つまり、「○○が絶対によいです」よりは、「○○は期待に近くないですか?」の方が妥協が生まれやすいのだ。売れない営業マンに限って「他はすべてダメ、ウチの商品が一番」と言い切り相手を説得しようとする。するとお客様の心には、「本当にそうだろうか」という疑問の感情が生まれてしまい「検討します」と逃げたくなってしまう。

買い物をするとき、人はそのものが最善だとわかってするわけではない。わからないままに妥協して買い物するのだ。だから、買ってもらうためには、買い物をする前の不安という入り口から入って、相手の感情の変化を見て、情報を与えてさらに関心を高め、比較検討させて、最後は「ひとまずはお試しで」という妥協へと自然に動かすことが大切なのだ。試供品はそのためのものだ。
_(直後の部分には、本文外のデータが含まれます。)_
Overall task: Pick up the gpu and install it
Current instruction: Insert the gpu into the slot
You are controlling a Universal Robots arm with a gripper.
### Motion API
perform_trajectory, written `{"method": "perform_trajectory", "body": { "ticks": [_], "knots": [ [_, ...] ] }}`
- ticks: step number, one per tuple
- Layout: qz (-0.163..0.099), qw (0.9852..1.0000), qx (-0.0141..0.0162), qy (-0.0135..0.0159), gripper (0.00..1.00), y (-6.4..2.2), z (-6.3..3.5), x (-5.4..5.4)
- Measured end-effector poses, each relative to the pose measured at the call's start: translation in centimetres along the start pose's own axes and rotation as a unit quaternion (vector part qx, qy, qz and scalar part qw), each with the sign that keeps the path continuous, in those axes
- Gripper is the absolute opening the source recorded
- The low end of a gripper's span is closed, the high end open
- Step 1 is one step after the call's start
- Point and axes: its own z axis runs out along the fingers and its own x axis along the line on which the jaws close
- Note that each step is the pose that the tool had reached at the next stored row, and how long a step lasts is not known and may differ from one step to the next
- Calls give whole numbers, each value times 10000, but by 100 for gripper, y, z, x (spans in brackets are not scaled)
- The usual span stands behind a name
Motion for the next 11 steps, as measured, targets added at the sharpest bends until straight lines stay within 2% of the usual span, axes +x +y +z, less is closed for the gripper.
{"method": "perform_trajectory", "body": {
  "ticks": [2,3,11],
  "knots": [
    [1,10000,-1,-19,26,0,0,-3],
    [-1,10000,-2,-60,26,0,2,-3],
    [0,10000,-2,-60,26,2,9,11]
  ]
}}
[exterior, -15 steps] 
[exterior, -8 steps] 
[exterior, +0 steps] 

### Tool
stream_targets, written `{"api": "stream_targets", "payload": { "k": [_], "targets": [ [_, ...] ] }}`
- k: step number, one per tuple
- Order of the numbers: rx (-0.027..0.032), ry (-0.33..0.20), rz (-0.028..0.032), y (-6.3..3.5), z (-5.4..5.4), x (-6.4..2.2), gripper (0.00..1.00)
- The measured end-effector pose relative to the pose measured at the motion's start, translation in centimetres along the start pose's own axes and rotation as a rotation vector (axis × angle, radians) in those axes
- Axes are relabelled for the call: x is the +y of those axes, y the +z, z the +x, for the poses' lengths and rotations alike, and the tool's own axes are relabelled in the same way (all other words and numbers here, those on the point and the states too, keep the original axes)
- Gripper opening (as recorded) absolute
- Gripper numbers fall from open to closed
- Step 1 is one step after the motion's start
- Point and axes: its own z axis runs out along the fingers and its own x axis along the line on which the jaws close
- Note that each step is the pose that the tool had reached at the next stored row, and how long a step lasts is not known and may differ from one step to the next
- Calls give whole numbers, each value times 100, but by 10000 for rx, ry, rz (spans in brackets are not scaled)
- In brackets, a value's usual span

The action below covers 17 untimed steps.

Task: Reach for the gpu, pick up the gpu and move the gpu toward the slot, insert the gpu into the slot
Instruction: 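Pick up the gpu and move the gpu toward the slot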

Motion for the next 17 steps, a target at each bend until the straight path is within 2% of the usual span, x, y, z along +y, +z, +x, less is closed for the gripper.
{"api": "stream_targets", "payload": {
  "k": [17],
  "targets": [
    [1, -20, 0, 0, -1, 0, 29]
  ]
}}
 売れる営業マンは、お客が何を不満に思っているかを最初にきちんと探り、それを解決するためにはどんな手段があるか、そしてそれらにはどんなメリットとデメリットがあるかを伝え、最終的に相手に妥協点を決めさせようとする。

集客のテクニック

・クチコミ:「お客がお客を連れてくる」はあてにならない。紹介してくれる人には「紹介してくれてありがとう」と喜んでそれをきちんと伝えればいい。そうすると、紹介のモチベーションは加速する。

・強みを前面にだす:自分で弱みだと思っていることでも、お客の立場から見れば強みになることがある。それを前面に押し出す。

・入る「言い訳」を作る:お客はモデルハウスに入って見学したいが、入ったらアンケートなど取られていやだなと思う。そこで、中に雑貨売り場を併設する。お客は、雑貨を買いに来たと「言い訳」でモデルハウスに入りやすくなる。美容室は、いったん入ったら「今日は何もしなくていいです」とは言えない。定休日に店内でフリーマーケットをして、店内に入ってもらう工夫をした。

・方法を知らないことを自覚する

こう自覚することで、集客の方法を学ぼうとします。方法をたくさん知り、そこから選んだほうがうまくいく。

 以上いかがでしたか。お客の妥協点を見つける販売方法、御社でもつかえるでしょうか。ぜひご研究ください。